● **The task**: Go over the entries below line by line, copying each one that contains the word "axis".

(Records from a dataset)
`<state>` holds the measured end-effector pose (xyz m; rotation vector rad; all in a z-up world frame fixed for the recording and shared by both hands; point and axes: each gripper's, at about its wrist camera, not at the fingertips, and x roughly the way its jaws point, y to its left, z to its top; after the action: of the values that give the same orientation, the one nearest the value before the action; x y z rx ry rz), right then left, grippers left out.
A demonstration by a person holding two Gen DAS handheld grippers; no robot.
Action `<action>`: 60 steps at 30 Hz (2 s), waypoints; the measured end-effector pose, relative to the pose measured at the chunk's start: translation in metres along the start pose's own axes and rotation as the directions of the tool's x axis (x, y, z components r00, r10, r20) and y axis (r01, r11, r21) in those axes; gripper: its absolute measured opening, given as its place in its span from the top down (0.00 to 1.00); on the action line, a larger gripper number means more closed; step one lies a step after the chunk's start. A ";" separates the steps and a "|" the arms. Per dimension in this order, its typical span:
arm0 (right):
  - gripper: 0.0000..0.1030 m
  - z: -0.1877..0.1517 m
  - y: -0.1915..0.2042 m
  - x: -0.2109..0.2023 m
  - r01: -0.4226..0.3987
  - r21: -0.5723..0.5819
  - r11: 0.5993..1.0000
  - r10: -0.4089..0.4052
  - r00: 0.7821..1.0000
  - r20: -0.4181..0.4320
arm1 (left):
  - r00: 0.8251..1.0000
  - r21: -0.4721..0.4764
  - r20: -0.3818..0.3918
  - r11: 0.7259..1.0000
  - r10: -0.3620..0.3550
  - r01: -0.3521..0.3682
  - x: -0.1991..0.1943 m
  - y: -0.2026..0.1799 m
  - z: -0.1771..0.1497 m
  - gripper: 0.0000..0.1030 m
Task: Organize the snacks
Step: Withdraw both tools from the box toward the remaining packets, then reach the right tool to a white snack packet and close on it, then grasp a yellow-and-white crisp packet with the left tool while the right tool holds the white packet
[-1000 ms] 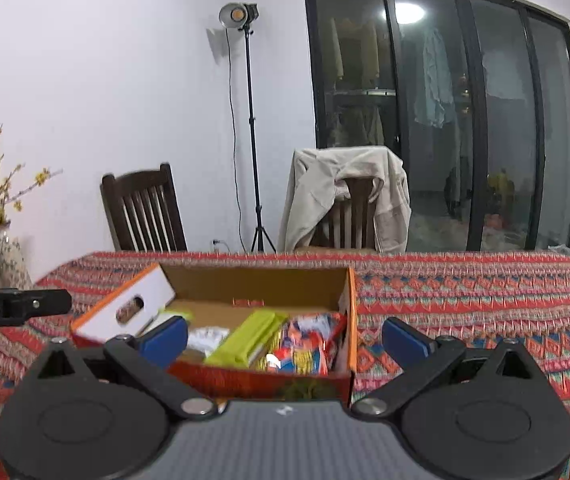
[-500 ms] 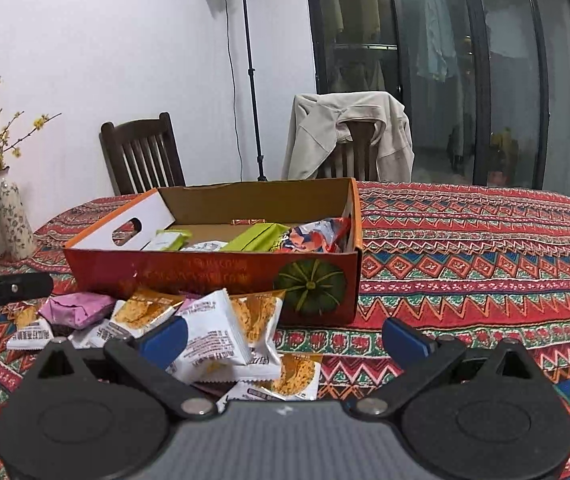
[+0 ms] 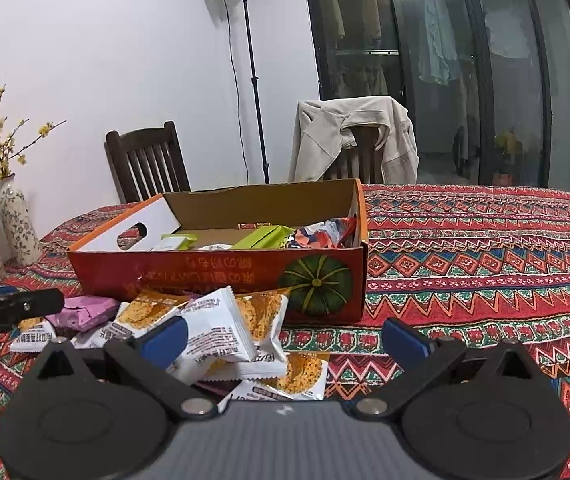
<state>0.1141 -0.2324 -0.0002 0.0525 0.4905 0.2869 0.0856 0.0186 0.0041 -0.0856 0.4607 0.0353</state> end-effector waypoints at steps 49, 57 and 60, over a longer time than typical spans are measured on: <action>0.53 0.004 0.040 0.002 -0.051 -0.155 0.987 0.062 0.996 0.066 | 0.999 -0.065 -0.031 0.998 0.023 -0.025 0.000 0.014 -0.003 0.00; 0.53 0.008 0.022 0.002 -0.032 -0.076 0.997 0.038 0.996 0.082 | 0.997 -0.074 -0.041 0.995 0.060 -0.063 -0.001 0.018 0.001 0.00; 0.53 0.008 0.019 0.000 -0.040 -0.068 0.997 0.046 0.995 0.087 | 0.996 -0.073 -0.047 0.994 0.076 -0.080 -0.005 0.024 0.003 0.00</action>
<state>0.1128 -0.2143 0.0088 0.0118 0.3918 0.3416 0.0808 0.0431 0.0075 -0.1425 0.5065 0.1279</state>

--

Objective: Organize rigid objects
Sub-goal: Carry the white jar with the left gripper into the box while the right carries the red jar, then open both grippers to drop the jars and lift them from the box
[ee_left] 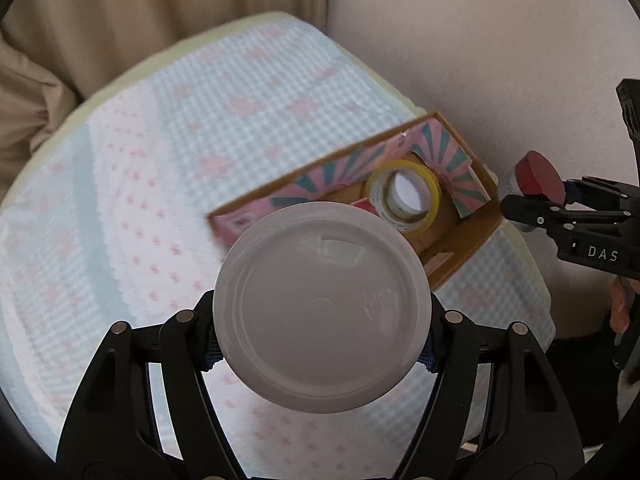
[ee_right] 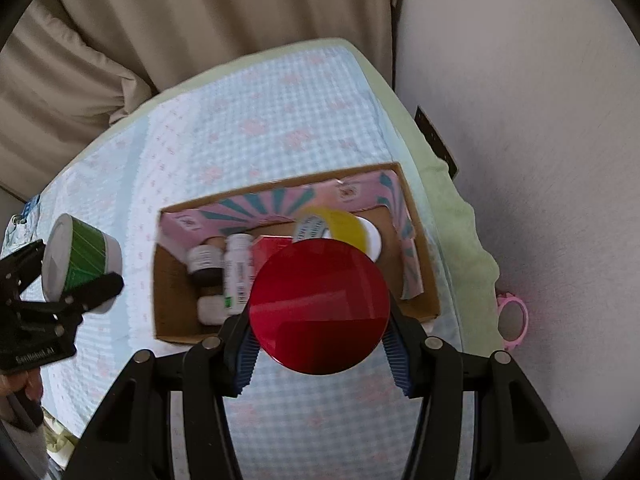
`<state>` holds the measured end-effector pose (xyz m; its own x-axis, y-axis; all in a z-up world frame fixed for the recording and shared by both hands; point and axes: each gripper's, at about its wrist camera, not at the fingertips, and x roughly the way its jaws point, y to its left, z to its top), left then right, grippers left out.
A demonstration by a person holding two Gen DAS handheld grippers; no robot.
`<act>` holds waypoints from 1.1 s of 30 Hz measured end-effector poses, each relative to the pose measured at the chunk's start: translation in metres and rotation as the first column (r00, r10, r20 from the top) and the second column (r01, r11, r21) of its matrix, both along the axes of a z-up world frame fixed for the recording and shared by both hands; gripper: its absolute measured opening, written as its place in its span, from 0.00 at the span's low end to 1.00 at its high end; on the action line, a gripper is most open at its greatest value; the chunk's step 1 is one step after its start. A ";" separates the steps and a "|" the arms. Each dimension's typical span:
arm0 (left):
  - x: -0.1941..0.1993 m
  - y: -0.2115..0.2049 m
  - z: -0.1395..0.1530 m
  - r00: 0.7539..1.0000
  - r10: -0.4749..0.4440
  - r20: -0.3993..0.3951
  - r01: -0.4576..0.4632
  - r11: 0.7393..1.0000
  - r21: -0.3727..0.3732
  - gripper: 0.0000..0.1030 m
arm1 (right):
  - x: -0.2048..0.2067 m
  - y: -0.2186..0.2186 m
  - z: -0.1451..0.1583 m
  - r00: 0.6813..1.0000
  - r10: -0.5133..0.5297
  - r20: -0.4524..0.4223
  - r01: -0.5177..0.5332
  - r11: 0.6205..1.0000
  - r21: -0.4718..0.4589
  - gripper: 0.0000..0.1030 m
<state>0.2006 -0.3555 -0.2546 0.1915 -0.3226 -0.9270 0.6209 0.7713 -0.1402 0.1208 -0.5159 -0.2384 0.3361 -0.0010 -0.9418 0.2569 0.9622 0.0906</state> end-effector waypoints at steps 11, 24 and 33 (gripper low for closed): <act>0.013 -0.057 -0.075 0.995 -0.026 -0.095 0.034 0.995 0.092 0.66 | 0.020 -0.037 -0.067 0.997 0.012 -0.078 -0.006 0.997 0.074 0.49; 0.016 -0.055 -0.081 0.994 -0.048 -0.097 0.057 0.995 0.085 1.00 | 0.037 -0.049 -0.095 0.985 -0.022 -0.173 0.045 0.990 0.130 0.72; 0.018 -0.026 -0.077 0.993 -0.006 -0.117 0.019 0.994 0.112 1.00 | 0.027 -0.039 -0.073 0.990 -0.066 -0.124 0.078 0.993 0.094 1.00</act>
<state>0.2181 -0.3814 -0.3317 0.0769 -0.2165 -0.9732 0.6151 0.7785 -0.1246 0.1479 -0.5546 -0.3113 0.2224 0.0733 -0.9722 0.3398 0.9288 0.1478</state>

● **Your response**:
Action `<action>`: 60 steps at 30 Hz (2 s), waypoints; the measured end-effector pose, relative to the pose measured at the chunk's start: translation in metres along the start pose's own axes and rotation as the directions of the tool's x axis (x, y, z components r00, r10, r20) and y axis (r01, r11, r21) in those axes; gripper: its absolute measured opening, given as its place in its span from the top down (0.00 to 1.00); on the action line, a larger gripper number means more closed; step one lies a step after the chunk's start. A ";" separates the steps and a "|" the arms. Per dimension in this order, its typical span:
`<state>` holds the measured end-effector pose (xyz m; its own x-axis, y-axis; all in a z-up world frame fixed for the recording and shared by both hands; point and axes: each gripper's, at about its wrist camera, not at the fingertips, and x roughly the way its jaws point, y to its left, z to its top), left then right, grippers left out.

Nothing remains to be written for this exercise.